What’s a trip to Korea without KFC? I’m not referring to the Colonel Sanders variety, but “Korean Fried Chicken”. Basically, chicken so crisp and juicy that it makes me fall to my knees, curl up in fetal position, and rock back and forth in the corner because it’s just So. Damn. Delicious. Move over Colonel Sanders, this KFC is gonna take over the world (probably not, but one can hope).
For our KFC outing, we chose a branch of Kkanbu Chicken, a franchise-type fried chicken restaurant with a few locations in and around Seoul. Naturally, we picked one within walking to distance to where we were staying, located down an alley and looking very much like one of those open air patio hybrid places where you’re not quite inside and not quite outside. Good for those indecisive type.
Our table was more in the “inside” part of the restaurant and we were quickly presented with a couple of snacks – popped corn (wow, I originally wrote that as “pooped corn”) and pickled radish. Koreans love to eat radish with their chicken. I’m guessing because it cuts through the fattiness of the chicken, but I couldn’t tell you for sure, being a non-pickled radish fan.
I wasn’t entirely surprised that smoking is still allowed in some restaurants. Smoking is HUGE in Korea, almost like it’s more acceptable to be a smoker. We had the misfortune of being seated near a table of suit-donning smokers, likely businessmen having some bro time after a hard day at the office. We thought about getting a table away from the smokers, but at that point we were too tired and lazy to make it happen. Plus, our chicken came to the table relatively quickly, and by the time our eyes locked on the crispy delights, we didn’t care if the bros were blowing smoke right in our faces.
First up we got the Tender Sweet Chicken, morsels of crispy fried chicken dressed in a sticky, sweet, and mildly spicy sauce. The chicken remained super crispy despite the sauce, while the sauce itself had a nice, subtle heat and a sweetness that wasn’t too overpowering. Had it not been for the other 3 people at the table, I would’ve devoured every last piece of this chicken.

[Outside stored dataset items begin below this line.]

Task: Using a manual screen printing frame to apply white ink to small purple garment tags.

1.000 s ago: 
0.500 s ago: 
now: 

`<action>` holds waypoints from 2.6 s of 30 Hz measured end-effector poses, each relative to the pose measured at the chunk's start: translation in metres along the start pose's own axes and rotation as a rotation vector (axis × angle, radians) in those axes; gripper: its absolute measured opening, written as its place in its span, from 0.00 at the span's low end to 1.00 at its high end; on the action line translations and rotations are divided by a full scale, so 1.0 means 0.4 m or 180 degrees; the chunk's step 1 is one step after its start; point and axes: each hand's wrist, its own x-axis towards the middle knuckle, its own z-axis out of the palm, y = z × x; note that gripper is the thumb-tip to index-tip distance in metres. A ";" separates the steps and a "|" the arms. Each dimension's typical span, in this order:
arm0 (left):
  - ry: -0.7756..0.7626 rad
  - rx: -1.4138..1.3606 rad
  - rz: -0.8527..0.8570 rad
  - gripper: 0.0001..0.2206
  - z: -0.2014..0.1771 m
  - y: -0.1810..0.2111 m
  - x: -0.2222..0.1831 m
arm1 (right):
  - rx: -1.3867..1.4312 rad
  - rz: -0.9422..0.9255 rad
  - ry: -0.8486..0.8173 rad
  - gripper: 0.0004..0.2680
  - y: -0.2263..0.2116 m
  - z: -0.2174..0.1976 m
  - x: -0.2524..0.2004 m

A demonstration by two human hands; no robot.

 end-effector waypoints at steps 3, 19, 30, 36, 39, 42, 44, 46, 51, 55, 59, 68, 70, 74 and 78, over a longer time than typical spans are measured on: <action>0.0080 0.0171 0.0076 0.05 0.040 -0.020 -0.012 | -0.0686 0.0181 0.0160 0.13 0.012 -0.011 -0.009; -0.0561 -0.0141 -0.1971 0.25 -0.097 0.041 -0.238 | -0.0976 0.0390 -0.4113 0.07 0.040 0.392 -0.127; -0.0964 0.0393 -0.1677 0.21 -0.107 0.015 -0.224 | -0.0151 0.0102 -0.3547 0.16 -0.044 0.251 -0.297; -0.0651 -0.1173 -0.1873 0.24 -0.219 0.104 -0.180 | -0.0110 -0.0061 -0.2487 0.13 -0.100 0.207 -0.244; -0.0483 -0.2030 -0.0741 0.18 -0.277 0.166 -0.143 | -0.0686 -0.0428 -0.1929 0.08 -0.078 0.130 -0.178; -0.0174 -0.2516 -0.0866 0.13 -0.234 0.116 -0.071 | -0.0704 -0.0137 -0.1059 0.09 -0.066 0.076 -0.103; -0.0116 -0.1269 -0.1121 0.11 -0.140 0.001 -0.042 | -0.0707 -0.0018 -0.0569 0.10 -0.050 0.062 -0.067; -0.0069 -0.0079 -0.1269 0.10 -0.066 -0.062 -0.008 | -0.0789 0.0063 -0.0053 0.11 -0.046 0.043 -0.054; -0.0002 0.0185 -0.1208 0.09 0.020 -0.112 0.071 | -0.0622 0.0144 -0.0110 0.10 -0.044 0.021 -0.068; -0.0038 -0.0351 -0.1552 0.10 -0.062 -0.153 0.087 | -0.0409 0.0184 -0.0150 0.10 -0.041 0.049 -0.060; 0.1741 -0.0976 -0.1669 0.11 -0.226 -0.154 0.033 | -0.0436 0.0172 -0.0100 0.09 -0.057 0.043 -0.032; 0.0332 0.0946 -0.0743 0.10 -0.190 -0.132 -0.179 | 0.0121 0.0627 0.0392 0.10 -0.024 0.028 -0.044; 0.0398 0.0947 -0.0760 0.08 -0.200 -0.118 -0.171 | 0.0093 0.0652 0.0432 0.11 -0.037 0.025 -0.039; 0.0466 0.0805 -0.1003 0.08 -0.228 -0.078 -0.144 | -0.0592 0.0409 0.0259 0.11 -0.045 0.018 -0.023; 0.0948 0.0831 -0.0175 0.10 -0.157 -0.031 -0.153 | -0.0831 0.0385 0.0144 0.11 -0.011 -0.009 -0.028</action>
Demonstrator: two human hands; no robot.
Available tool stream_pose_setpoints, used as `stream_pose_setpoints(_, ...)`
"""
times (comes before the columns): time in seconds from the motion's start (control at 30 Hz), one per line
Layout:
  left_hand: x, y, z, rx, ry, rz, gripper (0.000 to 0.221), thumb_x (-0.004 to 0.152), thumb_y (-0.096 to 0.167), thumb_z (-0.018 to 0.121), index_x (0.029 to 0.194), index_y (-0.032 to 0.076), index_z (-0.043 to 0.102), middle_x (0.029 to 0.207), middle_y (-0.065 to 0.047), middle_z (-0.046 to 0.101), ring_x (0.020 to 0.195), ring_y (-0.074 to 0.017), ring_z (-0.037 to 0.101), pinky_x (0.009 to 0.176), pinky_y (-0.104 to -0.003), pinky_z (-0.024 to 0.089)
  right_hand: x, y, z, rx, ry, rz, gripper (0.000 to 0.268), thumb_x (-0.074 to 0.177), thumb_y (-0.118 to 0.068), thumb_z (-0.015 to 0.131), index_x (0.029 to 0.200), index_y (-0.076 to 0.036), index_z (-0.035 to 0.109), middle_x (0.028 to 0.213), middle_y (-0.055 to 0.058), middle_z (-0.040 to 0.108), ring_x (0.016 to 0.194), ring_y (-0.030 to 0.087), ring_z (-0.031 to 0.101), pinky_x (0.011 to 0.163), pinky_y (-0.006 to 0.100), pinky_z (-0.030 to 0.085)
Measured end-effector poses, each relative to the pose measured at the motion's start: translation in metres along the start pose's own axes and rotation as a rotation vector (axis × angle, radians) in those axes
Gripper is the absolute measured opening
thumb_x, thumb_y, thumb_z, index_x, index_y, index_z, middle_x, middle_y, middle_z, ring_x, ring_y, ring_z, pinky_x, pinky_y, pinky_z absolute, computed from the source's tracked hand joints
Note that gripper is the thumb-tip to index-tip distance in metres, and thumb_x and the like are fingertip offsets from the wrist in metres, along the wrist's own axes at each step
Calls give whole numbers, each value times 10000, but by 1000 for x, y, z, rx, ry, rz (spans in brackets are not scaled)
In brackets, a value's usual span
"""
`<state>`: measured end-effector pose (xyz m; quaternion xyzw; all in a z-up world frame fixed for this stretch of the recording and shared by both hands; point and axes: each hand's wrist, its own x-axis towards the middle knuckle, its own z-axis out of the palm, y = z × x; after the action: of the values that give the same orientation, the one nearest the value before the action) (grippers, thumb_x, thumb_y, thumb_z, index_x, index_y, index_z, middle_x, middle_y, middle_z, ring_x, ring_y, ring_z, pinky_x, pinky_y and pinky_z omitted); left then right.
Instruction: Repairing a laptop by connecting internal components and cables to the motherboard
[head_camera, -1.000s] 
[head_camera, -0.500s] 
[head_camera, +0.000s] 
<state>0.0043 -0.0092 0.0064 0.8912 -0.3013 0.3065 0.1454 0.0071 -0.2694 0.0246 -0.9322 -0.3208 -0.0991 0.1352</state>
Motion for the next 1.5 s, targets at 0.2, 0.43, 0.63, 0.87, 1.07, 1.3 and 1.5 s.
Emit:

Next we got the Crispy Chicken, or as Kkanbu’s website calls it, “Feast of Snowflake Chicken”. My people are great at ENGRISH. I have no idea what snowflake chicken is and if they truly meant to translate it to snowflake. No matter, because it was a feast of super crispy, tender, and flavourful chicken. You know how I measure fried chicken? By the sound the crust makes when it’s bitten into. That first bite is so critical. It’s gotta have big impact – like the sound of the crispiness rings in your ears and it just makes your head want to explode with excitement. I certainly felt that with this crispy chicken. Maybe that’s why they call it snowflake chicken. Like, it’s so good that you start hallucinating and you think you see snowflakes flying in the air in front of you.
So, did I get fireworks from this KFC in the Motherland? Nope; I got snowflakes.